Decal VMs Terraform Infrastructure

Our decal VMs are provisioned through Terraform. You'll need to be root to run terraform. If you are the current decal head facilitor, talk to SM. If they approve, they should make sure your ssh key is added to the root user on implosion (edit ~root/.ssh/authorized_keys on implosion).

All commands should be run under implosion:~root/terraform. Make sure to read the following documentation thoroughly.

new plan: we have one input csv file with (username, email) have terraform transform the csv file, generate the passwords, and write it to an output csv

Common Commands

Display the plan of changes that will be taken: 

terraform plan

Apply the proposed changes to the infrastructure: 

terraform apply

Recreate the VM for user waddles: 

./scripts/wipe_vm.sh waddles

Reset the VM password for user waddles: 

./scripts/reset_password.sh waddles

Getting Started

Make sure to create a terraform.tfvars file using the terraform.tfvars.example provided.

Get (or generate) a root SSH key for the VMs and place it in ../data/decal_root and ../data/decal_root.pub. This will allow you to access all student VMs in case a password reset or interactive debugging is required.

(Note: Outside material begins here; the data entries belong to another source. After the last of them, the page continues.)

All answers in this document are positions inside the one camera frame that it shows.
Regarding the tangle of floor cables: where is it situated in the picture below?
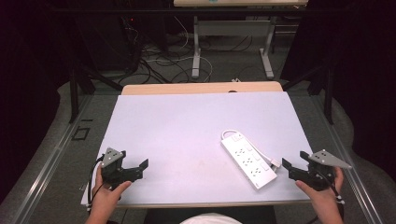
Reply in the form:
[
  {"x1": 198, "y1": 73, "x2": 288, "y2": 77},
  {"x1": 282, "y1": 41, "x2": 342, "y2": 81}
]
[{"x1": 118, "y1": 15, "x2": 253, "y2": 85}]

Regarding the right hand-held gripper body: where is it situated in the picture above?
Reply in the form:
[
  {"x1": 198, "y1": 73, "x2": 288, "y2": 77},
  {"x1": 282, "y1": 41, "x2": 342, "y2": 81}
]
[{"x1": 288, "y1": 148, "x2": 353, "y2": 191}]

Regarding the dark curtain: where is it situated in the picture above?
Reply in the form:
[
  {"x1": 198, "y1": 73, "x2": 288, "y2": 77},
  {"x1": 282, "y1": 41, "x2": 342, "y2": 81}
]
[
  {"x1": 279, "y1": 0, "x2": 396, "y2": 181},
  {"x1": 0, "y1": 0, "x2": 76, "y2": 203}
]

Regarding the person's left hand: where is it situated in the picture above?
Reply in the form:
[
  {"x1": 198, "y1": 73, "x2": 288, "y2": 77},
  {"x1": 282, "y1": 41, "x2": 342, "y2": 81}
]
[{"x1": 89, "y1": 165, "x2": 133, "y2": 216}]

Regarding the aluminium floor rail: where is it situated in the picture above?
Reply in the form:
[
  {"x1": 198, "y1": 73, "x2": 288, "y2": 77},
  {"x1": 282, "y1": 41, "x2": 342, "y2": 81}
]
[
  {"x1": 10, "y1": 94, "x2": 95, "y2": 224},
  {"x1": 309, "y1": 94, "x2": 385, "y2": 224}
]

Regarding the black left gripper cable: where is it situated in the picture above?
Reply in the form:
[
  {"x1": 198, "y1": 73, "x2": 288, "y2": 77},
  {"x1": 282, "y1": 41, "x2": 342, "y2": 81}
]
[{"x1": 87, "y1": 154, "x2": 106, "y2": 213}]

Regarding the dark computer cabinet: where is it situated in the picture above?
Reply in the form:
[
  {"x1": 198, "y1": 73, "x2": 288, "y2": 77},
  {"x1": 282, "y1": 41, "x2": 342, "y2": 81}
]
[{"x1": 73, "y1": 12, "x2": 144, "y2": 73}]

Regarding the white desk with metal legs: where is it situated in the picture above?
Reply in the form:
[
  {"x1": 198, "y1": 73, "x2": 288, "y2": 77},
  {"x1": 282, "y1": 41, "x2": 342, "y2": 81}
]
[{"x1": 173, "y1": 0, "x2": 309, "y2": 80}]

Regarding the black floor socket frame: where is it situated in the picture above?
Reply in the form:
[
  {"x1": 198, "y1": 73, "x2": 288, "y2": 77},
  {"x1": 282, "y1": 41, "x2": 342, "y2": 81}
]
[{"x1": 71, "y1": 125, "x2": 92, "y2": 142}]

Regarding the black metal stand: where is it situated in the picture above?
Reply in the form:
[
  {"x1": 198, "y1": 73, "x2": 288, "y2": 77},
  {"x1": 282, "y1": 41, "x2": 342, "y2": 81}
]
[
  {"x1": 281, "y1": 59, "x2": 336, "y2": 126},
  {"x1": 68, "y1": 59, "x2": 124, "y2": 124}
]

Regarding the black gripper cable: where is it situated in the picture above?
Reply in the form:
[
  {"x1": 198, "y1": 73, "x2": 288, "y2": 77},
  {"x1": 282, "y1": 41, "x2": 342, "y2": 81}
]
[
  {"x1": 87, "y1": 154, "x2": 106, "y2": 213},
  {"x1": 317, "y1": 170, "x2": 347, "y2": 222}
]

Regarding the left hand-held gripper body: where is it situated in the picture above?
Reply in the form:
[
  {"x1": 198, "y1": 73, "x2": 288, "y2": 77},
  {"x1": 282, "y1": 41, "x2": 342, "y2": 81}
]
[{"x1": 99, "y1": 147, "x2": 145, "y2": 190}]

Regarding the person's white clothing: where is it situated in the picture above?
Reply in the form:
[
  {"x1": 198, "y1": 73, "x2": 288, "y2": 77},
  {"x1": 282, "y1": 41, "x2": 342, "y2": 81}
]
[{"x1": 179, "y1": 212, "x2": 243, "y2": 224}]

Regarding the white table cover sheet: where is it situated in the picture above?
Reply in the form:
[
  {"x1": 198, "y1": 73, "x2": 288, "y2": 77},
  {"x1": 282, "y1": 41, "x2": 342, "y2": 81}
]
[{"x1": 80, "y1": 91, "x2": 314, "y2": 207}]

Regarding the person's right hand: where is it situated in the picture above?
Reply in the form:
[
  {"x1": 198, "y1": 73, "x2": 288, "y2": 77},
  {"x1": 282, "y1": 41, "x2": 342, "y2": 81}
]
[{"x1": 294, "y1": 166, "x2": 345, "y2": 217}]

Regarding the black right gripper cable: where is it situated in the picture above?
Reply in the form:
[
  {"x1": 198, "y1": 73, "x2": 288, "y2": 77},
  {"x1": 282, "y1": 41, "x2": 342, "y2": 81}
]
[{"x1": 317, "y1": 170, "x2": 347, "y2": 222}]

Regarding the white power strip cable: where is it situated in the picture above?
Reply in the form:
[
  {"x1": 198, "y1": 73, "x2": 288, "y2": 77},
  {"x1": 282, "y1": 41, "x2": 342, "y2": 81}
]
[{"x1": 220, "y1": 129, "x2": 281, "y2": 172}]

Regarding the white power strip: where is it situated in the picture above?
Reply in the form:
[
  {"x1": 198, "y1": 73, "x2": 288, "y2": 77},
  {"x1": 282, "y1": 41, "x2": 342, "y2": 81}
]
[{"x1": 220, "y1": 133, "x2": 278, "y2": 191}]

Create ../data/students.in.csv which contains the OCF username and email for each student to create a VM for: 

username,email
waddles,waddles@ocf.berkeley.edu

You can then use that to create ../data/students.csv, which defines the VMs that terraform will provision: 

python3 ../transform_students_csv.py

Run the following command to ensure everything is okay: 

terraform plan

Then hit the apply: 

terraform apply
If you get an error about not finding a cloud-init iso, this is because of a bug in the libvirt provider. Just run terraform apply again and it'll figure itself out. (https://github.com/dmacvicar/terraform-provider-libvirt/issues/973) If you get random errors about resources already existing, destroy it all with terraform destroy -target libvirt_domain.decalvm -target libvirt_volume.decalvm_volume -target libvirt_cloudinit_disk.decalvm_init -target dns_a_record_set.decalvm_arecord -target dns_aaaa_record_set.decalvm_aaaarecord and run it again single-threaded terraform apply -parallelism=1.

Once all the VMs have been created, you can send the students their login information: 

python3 ../send_vms.py

Other Commands

To reboot all VMs: 

python3 ./scripts/reboot_all.py

To reboot a VM: 

./scripts/reboot.sh <ocfusername>

To wipe a VM: 

./scripts/wipe_vm.sh <ocfusername>

Other Information

If you need to destroy all VMs at the end of the semester, just clear out the entire ../data/students.csv except for the header line and run terraform apply.

If you migrate the location of the storage pool, make sure it's added to apparmor in /etc/apparmor.d/local/abstractions/libvirt-qemu otherwise you'll get permissions errors.